Figure 2. Dynamic MRI findings of patient 1 mentioned in Table II. (A) An early post-contrast sagittal T1-weighted image prior to HIFU showed a 12 mm, irregular enhancing mass (arrow). (B) A pre-contrast axial T1-weighted image of MRI post-HIFU revealed an isointense index tumour (arrow). (C) An early post-contrast sagittal T1-weighted image of MRI post-HIFU revealed an index tumour, isointense to adjacent parenchyma (arrow). It was surrounded by an ablation zone of decreased signal intensity (arrowheads). (D) The ablation zone on a delayed subtraction image of MRI post-HIFU was demarcated by dark signal intensity.
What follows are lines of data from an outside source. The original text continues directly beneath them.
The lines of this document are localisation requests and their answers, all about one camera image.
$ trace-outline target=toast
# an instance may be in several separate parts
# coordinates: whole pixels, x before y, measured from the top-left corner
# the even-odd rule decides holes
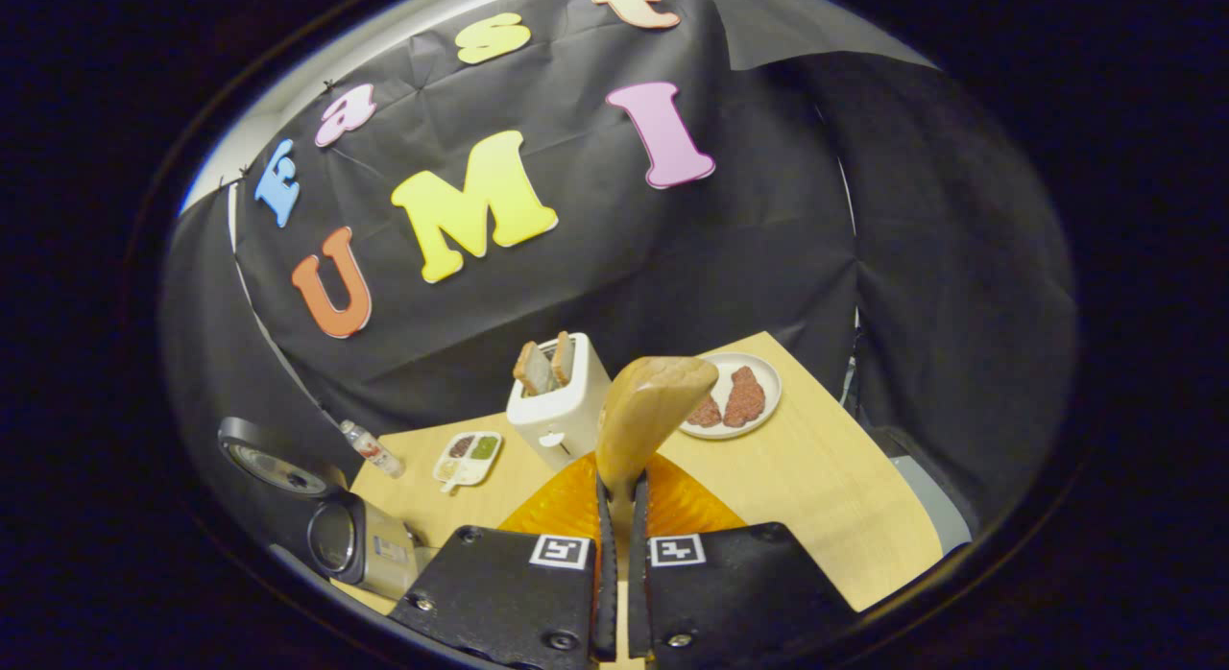
[[[559,386],[567,387],[571,381],[571,364],[576,358],[576,344],[567,332],[559,332],[559,341],[554,345],[554,358],[551,359],[551,372]]]
[[[521,347],[521,355],[516,358],[516,365],[512,366],[512,377],[525,386],[527,397],[544,395],[557,386],[551,371],[551,361],[535,342],[525,342],[525,345]]]

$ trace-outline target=table
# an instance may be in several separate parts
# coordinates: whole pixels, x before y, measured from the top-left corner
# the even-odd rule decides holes
[[[661,446],[664,456],[747,524],[785,524],[855,611],[878,604],[939,561],[939,535],[917,495],[803,364],[766,332],[707,353],[718,352],[757,355],[780,372],[775,413],[732,440],[702,440],[676,430]],[[449,439],[469,430],[500,433],[503,450],[483,484],[442,494],[431,470]],[[404,520],[430,547],[442,546],[465,524],[498,526],[553,476],[503,413],[380,441],[402,459],[406,473],[392,479],[364,463],[351,489]],[[334,584],[383,615],[395,606]],[[626,600],[626,583],[619,583],[619,593]],[[629,661],[624,649],[621,658],[603,669],[643,666],[643,660]]]

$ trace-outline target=plastic bottle
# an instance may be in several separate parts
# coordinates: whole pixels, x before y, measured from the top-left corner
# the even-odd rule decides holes
[[[342,434],[345,435],[345,441],[350,443],[354,451],[379,466],[385,473],[393,478],[399,478],[406,472],[406,465],[393,456],[388,451],[388,447],[383,446],[371,433],[366,432],[361,425],[355,425],[354,420],[342,420],[340,429]]]

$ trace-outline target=orange plastic
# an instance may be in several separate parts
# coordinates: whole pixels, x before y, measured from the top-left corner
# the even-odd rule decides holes
[[[704,534],[746,526],[746,521],[678,465],[655,454],[649,472],[648,537]],[[525,500],[500,524],[505,531],[553,534],[599,542],[597,465],[587,454]]]

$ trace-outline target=blue letter
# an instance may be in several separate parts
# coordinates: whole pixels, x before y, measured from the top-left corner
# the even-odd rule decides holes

Although no enhancement of the index tumour was observed, an incomplete thin rim enhancement was present (arrowheads). (E) An early post-contrast sagittal T1 weighted image of 12 months FU MRI, the size of the index tumour (arrow) had decreased to 5 mm. (F) The size of the ablation zone surrounded by a thin rim enhancement (arrowheads) had also decreased on a delayed subtraction image of 30 months FU MRI.

Figure 3. Partial ablation in a 68-year-old woman (patient 4 mentioned in Table II). (A) An early post-contrast sagittal T1-weighted image prior to HIFU showed a 15 mm irregular enhancing mass (arrow). (B) An axial fat suppressed T2-weighted image prior to HIFU revealed an isointense index tumour (arrow). (C) An axial fat suppressed T2-weighted image of MRI post-HIFU showed an isointense index tumour (arrow) with mammary oedema. (D) An early post-contrast sagittal T1-weighted image of MRI post-HIFU revealed an index tumour, isointense to adjacent parenchyma (arrow) surrounded by an ablation zone of decreased signal intensity (arrowheads). Irregular enhancement was seen at the periphery of the ablation zone (black arrow). (E) A central dark signal intensity and a nodular or irregular thick enhancement (arrow) was observed on the early and delayed subtraction image of MRI post HIFU. (F) Kinetic curve pattern showed early rapid enhancement and delayed persistent pattern. (G) Photomicrograph of a mastectomy specimen showing prevalent coagulative necrosis and a small portion of viable tumour (arrows) (H and E, original magnification × 40).

Figure 4. Complete ablation and mammary oedema in a 52-year-old woman (patient 3 mentioned in Table II). (A) On an axial fat suppressed T2-weighted image of MRI post-HIFU, mammary oedema (arrow) was accompanied by skin and trabecular thickening and thermal injury was observed as irregular hyperintensity within the chest wall muscle (arrowhead). (B) On an axial fat suppressed T2-weighted image of 6 months FU MRI, mammary oedema and chest wall muscle change almost disappeared. (C) The subtraction image of 11 months FU MRI showed a central dark signal intensity and a thin rim enhancement (arrow). Thin rim enhancement was faint on early subtraction image, but was more prominent on the delayed subtraction image. (D) Photomicrograph of mastectomy specimen shows coagulative necrosis (arrows) and peripheral foreign body reaction (arrowheads) (H and E, original magnification × 1). No viable tumour was present in the ablation zone

Figure 5. Partial ablation in a 60-year-old woman (patient 5 mentioned in Table II). (A) A central dark signal intensity and a nodular or irregular thick enhancement (arrow) was observed on the early subtraction image of MRI post HIFU. (B) Kinetic curve pattern showed early rapid enhancement and delayed washout pattern.